Jelita merupakan hasil indukan Elang Jawa (Rizka dan Hanum) yang menetas telurnya pada 14 Oktober 2020. Bobot pertama Jelita saat menetas kala itu adalah 49,4 gram. Artinya, kini usia Jelita saat dilepasliarkan sudah menginjak 2 tahun 4 bulan.
Sementara Parama merupakan hasil indukan Elang Jawa (Rama dan Dygtha) yang menetas di Balai TNGHS pada 8 Juli 2020. Artinya, usia Parama saat dilepasliarkan saat ini sudah menginjak 2 tahun 7 bulan.
‘Parama dan Jelita’ adalah sepasang Elang Jawa hasil perkembangbiakan secara in-situ dan ex-situ dari PSSEJ dan Taman Safari Bogor. Parama, berjenis kelamin jantan lahir secara alami di Kandang Rehabilitasi (hibah dari PT Prasadha Pamunah Limbah Industri/ PPLI) Pusat Suaka Satwa Elang Jawa (PSSEJ) yang dikelola oleh BNTGHS dan telah siap dilepasliarkan setelah melewati masa pelatihan selama 2 tahun dan Jelita berjenis kelamin betina lahir dari hasil breeding yang dilakukan TSI di kandang pengembangbiakan yang dibangun oleh PT Smelting serta telah melewati tahapan habituasi di kandang pelatihan.
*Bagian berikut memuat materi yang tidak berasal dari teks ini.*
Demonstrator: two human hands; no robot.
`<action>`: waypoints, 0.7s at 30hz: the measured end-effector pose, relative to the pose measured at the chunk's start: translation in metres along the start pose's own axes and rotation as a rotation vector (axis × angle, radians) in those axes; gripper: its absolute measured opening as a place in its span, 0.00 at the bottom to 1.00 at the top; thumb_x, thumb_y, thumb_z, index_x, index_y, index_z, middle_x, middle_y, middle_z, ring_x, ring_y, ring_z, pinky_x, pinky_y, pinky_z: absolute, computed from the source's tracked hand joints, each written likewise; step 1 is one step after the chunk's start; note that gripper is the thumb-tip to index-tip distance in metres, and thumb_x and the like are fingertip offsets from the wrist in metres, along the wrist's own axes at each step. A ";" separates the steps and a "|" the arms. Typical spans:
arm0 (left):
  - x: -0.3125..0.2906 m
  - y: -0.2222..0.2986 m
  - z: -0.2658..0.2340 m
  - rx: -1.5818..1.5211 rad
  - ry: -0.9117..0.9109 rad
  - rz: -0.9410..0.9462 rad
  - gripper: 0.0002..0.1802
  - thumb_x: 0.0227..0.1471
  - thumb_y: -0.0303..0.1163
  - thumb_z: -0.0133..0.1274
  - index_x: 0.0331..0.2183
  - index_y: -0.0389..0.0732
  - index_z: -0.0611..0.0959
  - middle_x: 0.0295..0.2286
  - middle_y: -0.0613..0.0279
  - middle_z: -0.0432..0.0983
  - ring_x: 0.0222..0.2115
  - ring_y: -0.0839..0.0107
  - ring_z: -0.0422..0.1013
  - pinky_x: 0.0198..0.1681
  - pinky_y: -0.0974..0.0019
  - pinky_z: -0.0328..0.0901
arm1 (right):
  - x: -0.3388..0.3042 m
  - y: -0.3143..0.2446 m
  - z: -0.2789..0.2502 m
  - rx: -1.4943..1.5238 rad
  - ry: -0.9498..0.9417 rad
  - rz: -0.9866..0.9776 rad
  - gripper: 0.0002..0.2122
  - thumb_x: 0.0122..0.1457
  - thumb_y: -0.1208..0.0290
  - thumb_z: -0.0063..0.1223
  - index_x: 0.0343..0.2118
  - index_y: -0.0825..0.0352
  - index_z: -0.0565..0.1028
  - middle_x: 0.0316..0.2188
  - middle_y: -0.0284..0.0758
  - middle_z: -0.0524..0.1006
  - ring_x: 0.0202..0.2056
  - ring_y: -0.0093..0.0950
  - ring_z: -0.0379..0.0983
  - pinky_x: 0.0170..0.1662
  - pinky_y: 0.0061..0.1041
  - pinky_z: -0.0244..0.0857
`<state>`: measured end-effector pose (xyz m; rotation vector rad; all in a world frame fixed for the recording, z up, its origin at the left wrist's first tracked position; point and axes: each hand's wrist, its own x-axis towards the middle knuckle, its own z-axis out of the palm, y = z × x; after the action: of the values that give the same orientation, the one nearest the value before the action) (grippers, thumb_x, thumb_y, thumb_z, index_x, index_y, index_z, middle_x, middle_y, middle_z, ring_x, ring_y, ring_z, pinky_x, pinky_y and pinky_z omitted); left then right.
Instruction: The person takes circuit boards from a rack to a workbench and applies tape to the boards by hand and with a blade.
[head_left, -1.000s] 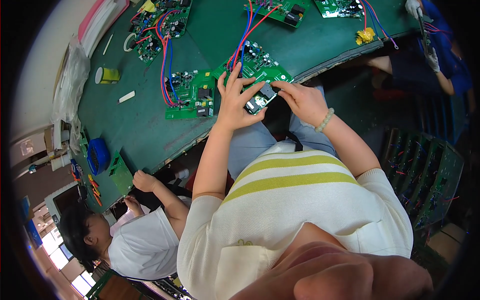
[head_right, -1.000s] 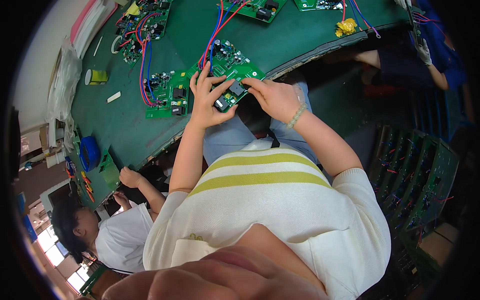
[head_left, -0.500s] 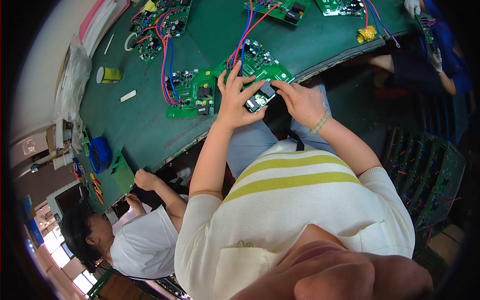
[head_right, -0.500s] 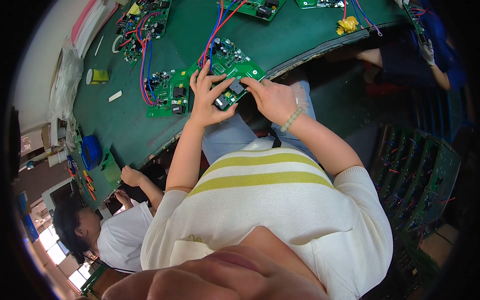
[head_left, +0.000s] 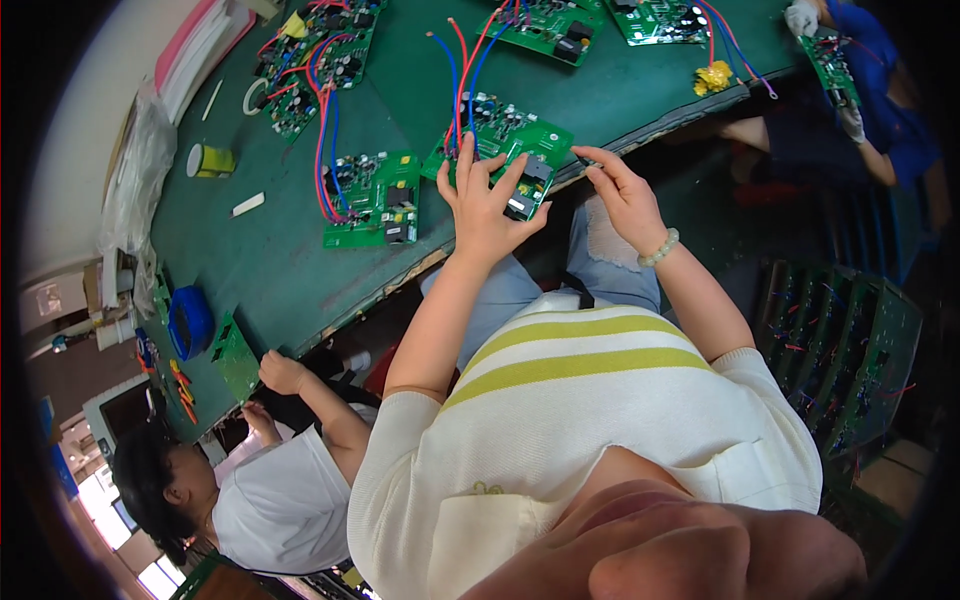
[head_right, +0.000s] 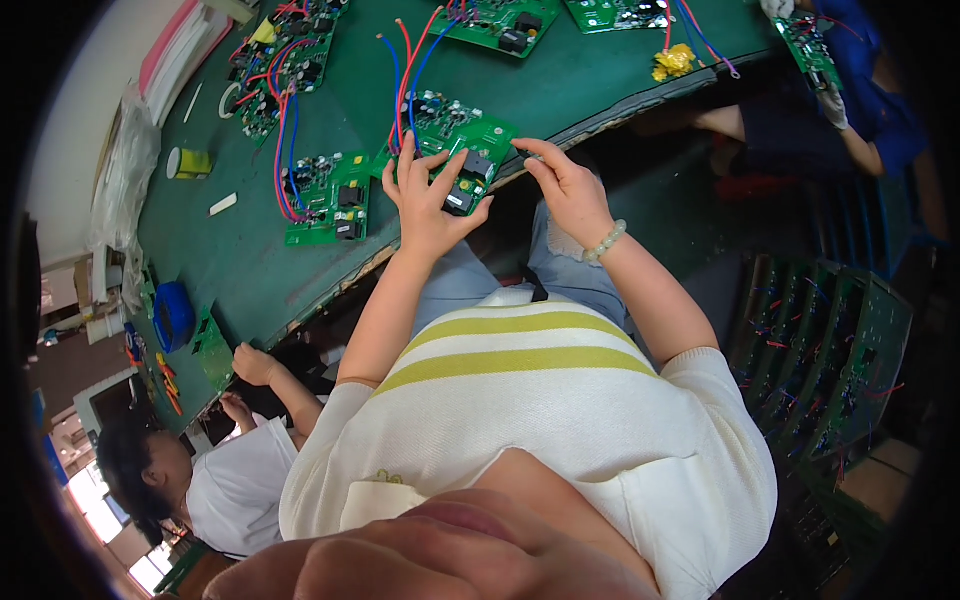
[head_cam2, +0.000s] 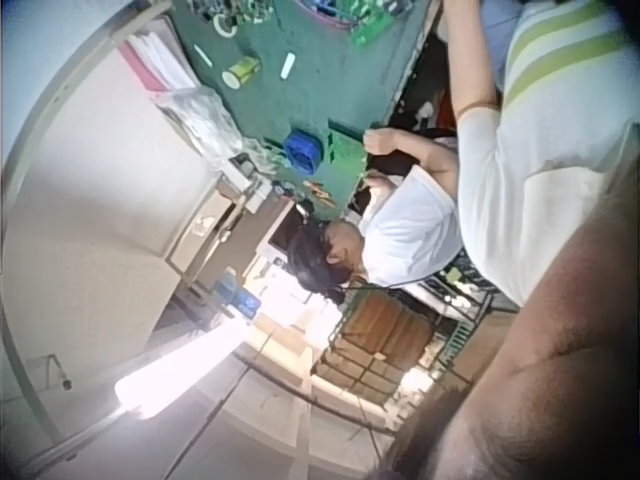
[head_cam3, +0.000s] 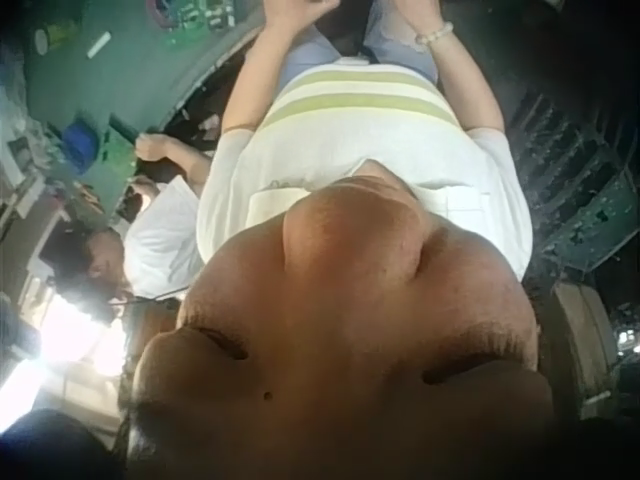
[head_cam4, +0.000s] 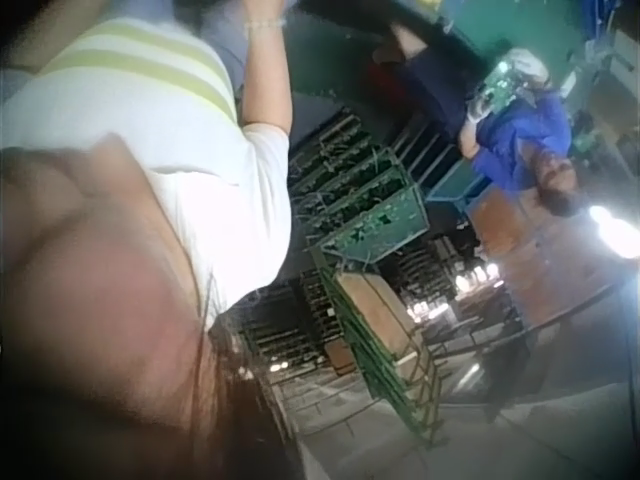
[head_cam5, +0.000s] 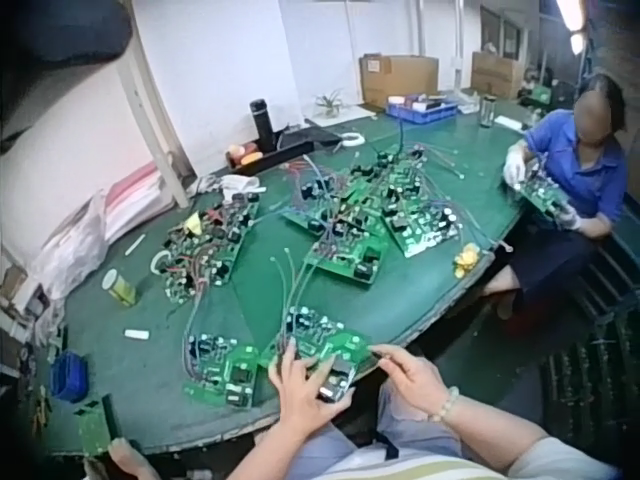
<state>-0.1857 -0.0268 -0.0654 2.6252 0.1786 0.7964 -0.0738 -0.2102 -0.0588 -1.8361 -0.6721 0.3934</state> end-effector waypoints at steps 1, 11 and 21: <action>-0.001 0.000 0.002 0.013 0.015 0.008 0.35 0.29 0.47 0.67 0.45 0.50 0.81 0.40 0.58 0.71 0.60 0.51 0.52 0.58 0.38 0.38 | 0.001 0.000 0.000 -0.139 0.015 0.030 0.13 0.63 0.67 0.47 0.50 0.50 0.73 0.24 0.30 0.74 0.21 0.25 0.69 0.27 0.22 0.63; -0.003 -0.002 0.006 0.043 0.021 0.059 0.36 0.29 0.46 0.66 0.47 0.51 0.80 0.41 0.59 0.72 0.60 0.50 0.53 0.59 0.42 0.39 | 0.024 -0.022 0.006 -0.647 -0.208 -0.101 0.11 0.62 0.61 0.45 0.47 0.48 0.72 0.26 0.35 0.79 0.27 0.36 0.77 0.28 0.36 0.69; -0.001 -0.003 0.003 0.009 0.018 0.048 0.35 0.30 0.47 0.66 0.46 0.50 0.81 0.41 0.58 0.71 0.60 0.51 0.52 0.58 0.39 0.38 | 0.020 -0.028 0.007 -0.637 -0.231 -0.061 0.11 0.62 0.61 0.45 0.47 0.48 0.71 0.23 0.36 0.78 0.26 0.38 0.76 0.27 0.38 0.69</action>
<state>-0.1848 -0.0254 -0.0692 2.6405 0.1251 0.8371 -0.0690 -0.1857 -0.0337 -2.3804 -1.1019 0.3803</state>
Dalam rangkaian kegiatan pelepasliaran yang dilaksanakan Tim dari TSI, BTNGHS, BBTNGGP serta IPB University telah melalui beberapa rangkaian prosedur pelepasliaran, diantaranya pengecekan kesehatan satwa oleh tenaga medis, melakukan penilaian perilaku satwa dan kajian kesesuaian habitat.
Berdasarkan hasil kajian habitat (habitat assesment) dan ground check yang telah dilaksanakan, areal hutan villa hijau dinilai cocok berdasarkan beberapa kriteria, diantaranya kondisi habitat, keberadaan pesaing, aksesibilitas dan potensi keberadaan pakan, serta lokasinya yang berbatasan langsung dengan kawasan Taman Nasional Gunung Gede Pangrango.
Proses perawatan, pemeliharaan serta penjagaan kedua satwa yang dilindungi oleh Peraturan Menteri LHK Nomor 106/2018 ini dilakukan secara intensif oleh Taman Safari Bogor dan didukung penuh oleh PT. Smelting, KLHK, PSSEJ, TNGHS dan TNGGP. Setidaknya selama 2 tahunan inilah proses perawatan serta pemeliharaan dilakukan dengan monitoring ketat.